You can use the StructuredOutputCompliance metric as follows:

1 from opik.evaluation.metrics import StructuredOutputCompliance
2 from pydantic import BaseModel, Field
3 
4 class User(BaseModel):
5     name: str = Field(description="The name of the user")
6     age: int = Field(description="The age of the user")
7 
8 metric = StructuredOutputCompliance()
9 
10 # Example 1: Valid JSON, but not schema-compliant
11 metric.score(
12     output='{"name": "John Doe"}',
13     schema=User,
14 )
15 
16 # Example 2: Valid JSON and schema-compliant
17 metric.score(
18     output='{"name": "John Doe", "age": 30}',
19     schema=User,
20 )
21 
22 # Example 3: Invalid JSON
23 metric.score(
24     output='{"name": "John Doe", "age": }',
25 )

Asynchronous scoring is also supported with the ascore method.
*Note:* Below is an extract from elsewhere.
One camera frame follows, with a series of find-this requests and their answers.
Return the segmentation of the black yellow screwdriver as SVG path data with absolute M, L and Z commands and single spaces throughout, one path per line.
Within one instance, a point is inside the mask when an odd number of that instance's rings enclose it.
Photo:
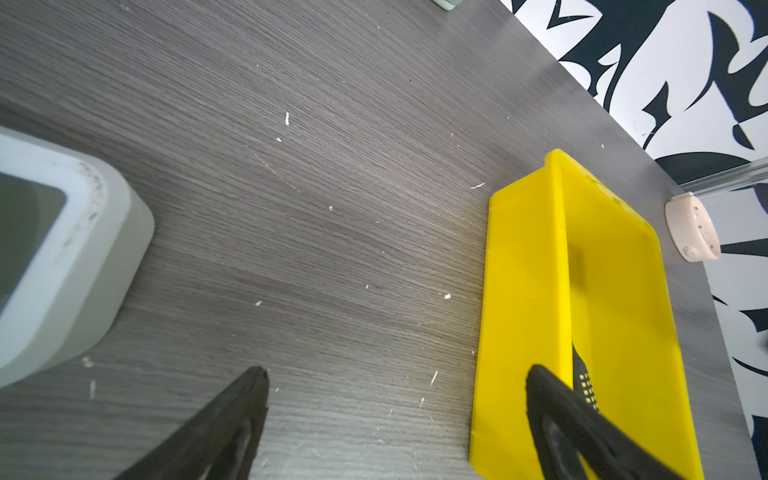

The StructuredOutputCompliance score is 1 if the output is compliant, and 0 if it is not.

Prompt Template

Opik uses an LLM as a Judge to evaluate the structural compliance. The default model used is gpt-4o, but this can be changed to any model supported by LiteLLM. You can learn more about customizing models in the Customize models for LLM as a Judge metrics section.

The prompt used by the LLM looks like this:

1 You are an expert in structured data validation. Your task is to determine whether the given OUTPUT complies with the expected STRUCTURE. The structure may be described as a JSON schema, a Pydantic model, or simply implied to be valid JSON.
2 
3 Guidelines:
4 
5 1. OUTPUT must be a valid JSON object (not just a string).
6 2. If a schema is provided, the OUTPUT must match the schema exactly in field names, types, and structure.
7 3. If no schema is provided, ensure the OUTPUT is a well-formed and parsable JSON.
8 4. Common formatting issues (missing quotes, incorrect brackets, etc.) should be flagged.
9 5. Partial compliance is considered non-compliant.
10 6. Respond only in the specified JSON format.
11 
12 {examples_str}
13 
14 EXPECTED STRUCTURE (optional):
15 {schema}
16 
17 OUTPUT:
18 {output}
19 
20 Respond in the following JSON format:
21 {{
22     "score": true or false,  // true if output fully complies, false otherwise
23     "reason": ["list of reasons for failure or confirmation"]
24 }}